## [Assignment]
Lines with the string "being" in the data below: report how many there are, and write nothing but the number.

## [Supplied information]
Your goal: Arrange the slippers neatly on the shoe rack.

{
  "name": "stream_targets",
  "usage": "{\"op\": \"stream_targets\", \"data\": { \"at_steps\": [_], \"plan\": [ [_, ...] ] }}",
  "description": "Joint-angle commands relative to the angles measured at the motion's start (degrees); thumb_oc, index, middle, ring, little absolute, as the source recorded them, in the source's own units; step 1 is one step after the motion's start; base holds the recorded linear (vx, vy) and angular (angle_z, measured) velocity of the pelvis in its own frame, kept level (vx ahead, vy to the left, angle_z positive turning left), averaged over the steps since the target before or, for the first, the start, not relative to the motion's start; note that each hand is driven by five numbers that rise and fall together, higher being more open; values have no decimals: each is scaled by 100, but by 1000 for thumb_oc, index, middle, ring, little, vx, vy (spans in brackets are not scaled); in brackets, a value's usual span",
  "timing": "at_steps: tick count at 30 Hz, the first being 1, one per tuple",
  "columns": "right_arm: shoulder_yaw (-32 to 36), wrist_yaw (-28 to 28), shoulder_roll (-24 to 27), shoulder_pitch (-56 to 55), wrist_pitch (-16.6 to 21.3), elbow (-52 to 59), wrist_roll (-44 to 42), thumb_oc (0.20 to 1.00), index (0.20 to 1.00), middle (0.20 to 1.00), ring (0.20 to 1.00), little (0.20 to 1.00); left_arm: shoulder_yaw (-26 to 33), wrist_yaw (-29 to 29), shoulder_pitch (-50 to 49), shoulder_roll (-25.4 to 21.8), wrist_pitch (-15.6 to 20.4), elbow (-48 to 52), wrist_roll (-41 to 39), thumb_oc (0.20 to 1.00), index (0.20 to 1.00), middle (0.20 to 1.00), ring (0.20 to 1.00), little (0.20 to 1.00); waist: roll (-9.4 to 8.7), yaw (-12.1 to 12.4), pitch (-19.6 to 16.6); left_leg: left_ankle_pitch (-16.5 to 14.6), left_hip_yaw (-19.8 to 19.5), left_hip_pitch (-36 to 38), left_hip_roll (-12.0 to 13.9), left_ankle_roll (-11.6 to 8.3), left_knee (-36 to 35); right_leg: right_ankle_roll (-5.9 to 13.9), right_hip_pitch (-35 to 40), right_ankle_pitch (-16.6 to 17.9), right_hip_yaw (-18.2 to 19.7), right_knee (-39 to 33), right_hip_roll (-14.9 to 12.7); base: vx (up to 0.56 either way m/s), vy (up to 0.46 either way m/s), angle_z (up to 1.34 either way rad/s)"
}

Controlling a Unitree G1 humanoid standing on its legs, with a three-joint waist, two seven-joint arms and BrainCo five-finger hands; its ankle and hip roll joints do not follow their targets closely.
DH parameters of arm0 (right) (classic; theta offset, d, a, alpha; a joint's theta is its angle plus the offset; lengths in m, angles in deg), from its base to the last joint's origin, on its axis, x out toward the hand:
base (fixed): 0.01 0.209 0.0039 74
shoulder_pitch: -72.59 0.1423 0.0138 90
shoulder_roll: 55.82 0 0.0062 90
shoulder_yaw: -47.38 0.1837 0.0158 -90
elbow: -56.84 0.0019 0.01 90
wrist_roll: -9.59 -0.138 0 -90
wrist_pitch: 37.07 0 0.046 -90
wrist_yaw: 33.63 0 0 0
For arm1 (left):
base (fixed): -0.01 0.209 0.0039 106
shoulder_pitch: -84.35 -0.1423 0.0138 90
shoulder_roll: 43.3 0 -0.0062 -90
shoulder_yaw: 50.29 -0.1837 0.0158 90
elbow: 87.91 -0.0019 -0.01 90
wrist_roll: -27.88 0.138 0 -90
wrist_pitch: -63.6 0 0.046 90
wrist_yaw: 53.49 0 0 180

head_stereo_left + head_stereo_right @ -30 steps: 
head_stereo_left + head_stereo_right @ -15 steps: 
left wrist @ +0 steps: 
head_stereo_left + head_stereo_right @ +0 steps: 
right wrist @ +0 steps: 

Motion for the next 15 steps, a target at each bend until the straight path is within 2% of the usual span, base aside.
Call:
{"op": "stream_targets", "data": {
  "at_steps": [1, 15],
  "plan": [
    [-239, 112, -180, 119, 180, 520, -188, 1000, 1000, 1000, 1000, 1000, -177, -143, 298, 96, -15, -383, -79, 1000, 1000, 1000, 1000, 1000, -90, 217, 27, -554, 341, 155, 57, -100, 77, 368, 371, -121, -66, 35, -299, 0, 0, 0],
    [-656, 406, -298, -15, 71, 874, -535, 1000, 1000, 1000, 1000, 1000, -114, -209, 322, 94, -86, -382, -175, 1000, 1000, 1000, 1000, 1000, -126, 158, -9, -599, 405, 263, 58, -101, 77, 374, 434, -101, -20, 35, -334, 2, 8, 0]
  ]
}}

## [Final answer]
2